_What you will do_: Print, exactly as they stand, the lines from the start of the listing to the line containing "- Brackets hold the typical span", inclusive.

_Collected data_:
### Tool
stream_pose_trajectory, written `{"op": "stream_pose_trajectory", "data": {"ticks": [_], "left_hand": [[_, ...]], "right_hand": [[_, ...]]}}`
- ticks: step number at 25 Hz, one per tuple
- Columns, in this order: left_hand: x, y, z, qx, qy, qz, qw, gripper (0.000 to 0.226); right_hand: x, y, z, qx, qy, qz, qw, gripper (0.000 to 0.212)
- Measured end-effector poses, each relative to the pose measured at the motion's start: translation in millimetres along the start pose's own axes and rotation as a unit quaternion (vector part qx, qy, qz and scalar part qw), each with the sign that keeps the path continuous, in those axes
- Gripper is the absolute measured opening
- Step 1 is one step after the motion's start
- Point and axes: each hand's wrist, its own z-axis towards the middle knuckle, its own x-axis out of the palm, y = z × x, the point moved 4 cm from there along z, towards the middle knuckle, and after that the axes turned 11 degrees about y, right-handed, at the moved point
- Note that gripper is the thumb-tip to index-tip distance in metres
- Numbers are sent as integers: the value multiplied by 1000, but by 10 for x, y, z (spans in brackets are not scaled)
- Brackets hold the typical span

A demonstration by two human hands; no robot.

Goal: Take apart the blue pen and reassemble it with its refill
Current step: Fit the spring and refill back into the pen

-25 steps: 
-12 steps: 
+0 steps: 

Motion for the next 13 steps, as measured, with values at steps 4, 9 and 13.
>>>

_Reply to the task_:
### Tool
stream_pose_trajectory, written `{"op": "stream_pose_trajectory", "data": {"ticks": [_], "left_hand": [[_, ...]], "right_hand": [[_, ...]]}}`
- ticks: step number at 25 Hz, one per tuple
- Columns, in this order: left_hand: x, y, z, qx, qy, qz, qw, gripper (0.000 to 0.226); right_hand: x, y, z, qx, qy, qz, qw, gripper (0.000 to 0.212)
- Measured end-effector poses, each relative to the pose measured at the motion's start: translation in millimetres along the start pose's own axes and rotation as a unit quaternion (vector part qx, qy, qz and scalar part qw), each with the sign that keeps the path continuous, in those axes
- Gripper is the absolute measured opening
- Step 1 is one step after the motion's start
- Point and axes: each hand's wrist, its own z-axis towards the middle knuckle, its own x-axis out of the palm, y = z × x, the point moved 4 cm from there along z, towards the middle knuckle, and after that the axes turned 11 degrees about y, right-handed, at the moved point
- Note that gripper is the thumb-tip to index-tip distance in metres
- Numbers are sent as integers: the value multiplied by 1000, but by 10 for x, y, z (spans in brackets are not scaled)
- Brackets hold the typical span

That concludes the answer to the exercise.